Exercise:
Beginning with the first line of the data below, set down each line exactly through the line that contains "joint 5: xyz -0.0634".

Data excerpts
--------------------
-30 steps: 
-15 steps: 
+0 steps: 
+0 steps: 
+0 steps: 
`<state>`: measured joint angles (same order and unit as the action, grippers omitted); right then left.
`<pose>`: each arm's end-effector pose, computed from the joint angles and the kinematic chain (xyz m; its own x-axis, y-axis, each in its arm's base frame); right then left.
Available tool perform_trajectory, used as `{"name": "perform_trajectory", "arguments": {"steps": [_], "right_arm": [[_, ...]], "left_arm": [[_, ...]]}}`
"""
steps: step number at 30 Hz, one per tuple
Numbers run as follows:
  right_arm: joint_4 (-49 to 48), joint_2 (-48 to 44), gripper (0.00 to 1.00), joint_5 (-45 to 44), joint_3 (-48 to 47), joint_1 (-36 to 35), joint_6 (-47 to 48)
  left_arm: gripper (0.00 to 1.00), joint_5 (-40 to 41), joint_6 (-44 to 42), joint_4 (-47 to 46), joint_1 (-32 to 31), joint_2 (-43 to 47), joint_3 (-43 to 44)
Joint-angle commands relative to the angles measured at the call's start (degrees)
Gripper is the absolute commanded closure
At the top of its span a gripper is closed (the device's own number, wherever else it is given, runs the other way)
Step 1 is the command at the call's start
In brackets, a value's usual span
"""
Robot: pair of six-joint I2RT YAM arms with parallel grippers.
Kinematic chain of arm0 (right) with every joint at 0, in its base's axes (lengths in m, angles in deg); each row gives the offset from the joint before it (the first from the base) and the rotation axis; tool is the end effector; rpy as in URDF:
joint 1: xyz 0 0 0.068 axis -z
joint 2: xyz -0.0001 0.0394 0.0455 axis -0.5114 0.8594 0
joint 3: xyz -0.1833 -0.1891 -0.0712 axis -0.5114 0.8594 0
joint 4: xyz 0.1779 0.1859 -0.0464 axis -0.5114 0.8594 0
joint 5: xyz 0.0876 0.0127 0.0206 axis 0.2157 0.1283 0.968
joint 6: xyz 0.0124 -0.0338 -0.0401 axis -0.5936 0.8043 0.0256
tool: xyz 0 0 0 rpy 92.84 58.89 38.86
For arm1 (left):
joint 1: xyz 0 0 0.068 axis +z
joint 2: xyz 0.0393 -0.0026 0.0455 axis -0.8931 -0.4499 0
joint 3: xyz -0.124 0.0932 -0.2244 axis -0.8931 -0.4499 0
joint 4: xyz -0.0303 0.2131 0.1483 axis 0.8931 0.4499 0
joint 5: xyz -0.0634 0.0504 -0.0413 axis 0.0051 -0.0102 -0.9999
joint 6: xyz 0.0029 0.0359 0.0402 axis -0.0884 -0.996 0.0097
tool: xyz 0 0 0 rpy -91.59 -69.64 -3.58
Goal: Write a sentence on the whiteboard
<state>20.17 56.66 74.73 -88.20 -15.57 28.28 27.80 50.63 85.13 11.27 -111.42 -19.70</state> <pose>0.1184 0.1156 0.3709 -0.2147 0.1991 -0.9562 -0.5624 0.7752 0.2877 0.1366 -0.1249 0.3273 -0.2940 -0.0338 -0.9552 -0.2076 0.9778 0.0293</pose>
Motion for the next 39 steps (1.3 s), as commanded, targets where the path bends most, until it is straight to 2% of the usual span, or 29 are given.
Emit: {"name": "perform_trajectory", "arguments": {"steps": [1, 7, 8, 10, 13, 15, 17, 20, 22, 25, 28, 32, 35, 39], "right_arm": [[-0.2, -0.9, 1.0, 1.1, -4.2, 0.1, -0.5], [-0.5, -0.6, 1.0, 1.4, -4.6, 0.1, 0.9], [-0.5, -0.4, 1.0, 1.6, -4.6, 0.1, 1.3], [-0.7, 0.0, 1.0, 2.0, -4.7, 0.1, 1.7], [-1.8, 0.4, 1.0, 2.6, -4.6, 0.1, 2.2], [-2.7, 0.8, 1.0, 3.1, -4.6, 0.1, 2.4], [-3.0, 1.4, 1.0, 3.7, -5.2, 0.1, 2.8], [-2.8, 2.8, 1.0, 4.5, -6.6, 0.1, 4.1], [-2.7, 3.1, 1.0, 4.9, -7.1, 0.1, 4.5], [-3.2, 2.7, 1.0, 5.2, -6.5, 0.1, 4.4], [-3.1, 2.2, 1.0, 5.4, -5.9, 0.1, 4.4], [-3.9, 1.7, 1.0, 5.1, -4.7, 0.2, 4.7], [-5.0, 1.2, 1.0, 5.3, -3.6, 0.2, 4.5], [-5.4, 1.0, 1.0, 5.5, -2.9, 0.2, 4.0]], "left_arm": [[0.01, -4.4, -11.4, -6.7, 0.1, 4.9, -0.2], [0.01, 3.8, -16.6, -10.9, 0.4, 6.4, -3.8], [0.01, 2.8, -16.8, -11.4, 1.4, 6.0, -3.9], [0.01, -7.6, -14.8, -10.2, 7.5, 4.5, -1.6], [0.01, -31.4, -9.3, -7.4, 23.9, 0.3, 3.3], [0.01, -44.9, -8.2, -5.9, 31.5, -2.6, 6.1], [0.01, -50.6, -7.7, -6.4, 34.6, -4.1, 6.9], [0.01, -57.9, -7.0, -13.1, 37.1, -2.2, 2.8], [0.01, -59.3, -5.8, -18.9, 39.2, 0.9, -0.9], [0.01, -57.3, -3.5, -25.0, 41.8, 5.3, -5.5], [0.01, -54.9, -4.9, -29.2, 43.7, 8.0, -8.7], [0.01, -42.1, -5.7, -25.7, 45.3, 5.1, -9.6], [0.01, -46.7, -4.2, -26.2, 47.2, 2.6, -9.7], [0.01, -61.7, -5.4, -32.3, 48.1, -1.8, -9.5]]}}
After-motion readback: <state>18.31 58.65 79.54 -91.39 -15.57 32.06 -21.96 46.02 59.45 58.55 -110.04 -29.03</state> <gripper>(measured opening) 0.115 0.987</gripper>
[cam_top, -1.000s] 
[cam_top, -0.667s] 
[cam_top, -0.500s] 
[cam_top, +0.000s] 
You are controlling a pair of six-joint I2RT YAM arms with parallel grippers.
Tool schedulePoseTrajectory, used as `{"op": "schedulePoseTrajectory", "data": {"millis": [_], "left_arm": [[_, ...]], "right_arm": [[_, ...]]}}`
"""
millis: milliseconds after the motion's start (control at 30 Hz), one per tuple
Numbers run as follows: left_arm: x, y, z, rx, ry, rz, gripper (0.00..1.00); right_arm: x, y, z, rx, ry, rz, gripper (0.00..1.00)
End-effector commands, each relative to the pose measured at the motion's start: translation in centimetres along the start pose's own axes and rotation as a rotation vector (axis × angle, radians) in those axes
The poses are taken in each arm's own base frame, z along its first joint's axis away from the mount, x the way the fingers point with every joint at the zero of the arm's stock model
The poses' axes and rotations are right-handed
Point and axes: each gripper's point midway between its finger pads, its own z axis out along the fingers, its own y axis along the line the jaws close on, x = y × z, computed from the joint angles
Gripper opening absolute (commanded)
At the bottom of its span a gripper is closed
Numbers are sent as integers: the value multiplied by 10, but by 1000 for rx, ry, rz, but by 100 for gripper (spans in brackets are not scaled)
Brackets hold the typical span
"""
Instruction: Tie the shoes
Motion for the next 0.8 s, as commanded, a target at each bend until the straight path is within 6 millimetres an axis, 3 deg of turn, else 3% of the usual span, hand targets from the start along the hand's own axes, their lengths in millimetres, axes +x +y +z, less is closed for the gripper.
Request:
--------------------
Completed exercise:
-30 steps: 
-15 steps: 
+0 steps: 
+0 steps: 
+0 steps: 
`<state>`: measured joint angles (same order and unit as the action, grippers omitted); right then left.
`<pose>`: each arm's end-effector pose, computed from the joint angles and the kinematic chain (xyz m; its own x-axis, y-axis, each in its arm's base frame); right then left.
Available tool perform_trajectory, used as `{"name": "perform_trajectory", "arguments": {"steps": [_], "right_arm": [[_, ...]], "left_arm": [[_, ...]]}}`
"""
steps: step number at 30 Hz, one per tuple
Numbers run as follows:
  right_arm: joint_4 (-49 to 48), joint_2 (-48 to 44), gripper (0.00 to 1.00), joint_5 (-45 to 44), joint_3 (-48 to 47), joint_1 (-36 to 35), joint_6 (-47 to 48)
  left_arm: gripper (0.00 to 1.00), joint_5 (-40 to 41), joint_6 (-44 to 42), joint_4 (-47 to 46), joint_1 (-32 to 31), joint_2 (-43 to 47), joint_3 (-43 to 44)
Joint-angle commands relative to the angles measured at the call's start (degrees)
Gripper is the absolute commanded closure
At the top of its span a gripper is closed (the device's own number, wherever else it is given, runs the other way)
Step 1 is the command at the call's start
In brackets, a value's usual span
"""
Robot: pair of six-joint I2RT YAM arms with parallel grippers.
Kinematic chain of arm0 (right) with every joint at 0, in its base's axes (lengths in m, angles in deg); each row gives the offset from the joint before it (the first from the base) and the rotation axis; tool is the end effector; rpy as in URDF:
joint 1: xyz 0 0 0.068 axis -z
joint 2: xyz -0.0001 0.0394 0.0455 axis -0.5114 0.8594 0
joint 3: xyz -0.1833 -0.1891 -0.0712 axis -0.5114 0.8594 0
joint 4: xyz 0.1779 0.1859 -0.0464 axis -0.5114 0.8594 0
joint 5: xyz 0.0876 0.0127 0.0206 axis 0.2157 0.1283 0.968
joint 6: xyz 0.0124 -0.0338 -0.0401 axis -0.5936 0.8043 0.0256
tool: xyz 0 0 0 rpy 92.84 58.89 38.86
For arm1 (left):
joint 1: xyz 0 0 0.068 axis +z
joint 2: xyz 0.0393 -0.0026 0.0455 axis -0.8931 -0.4499 0
joint 3: xyz -0.124 0.0932 -0.2244 axis -0.8931 -0.4499 0
joint 4: xyz -0.0303 0.2131 0.1483 axis 0.8931 0.4499 0
joint 5: xyz -0.0634 0.0504 -0.0413 axis 0.0051 -0.0102 -0.9999

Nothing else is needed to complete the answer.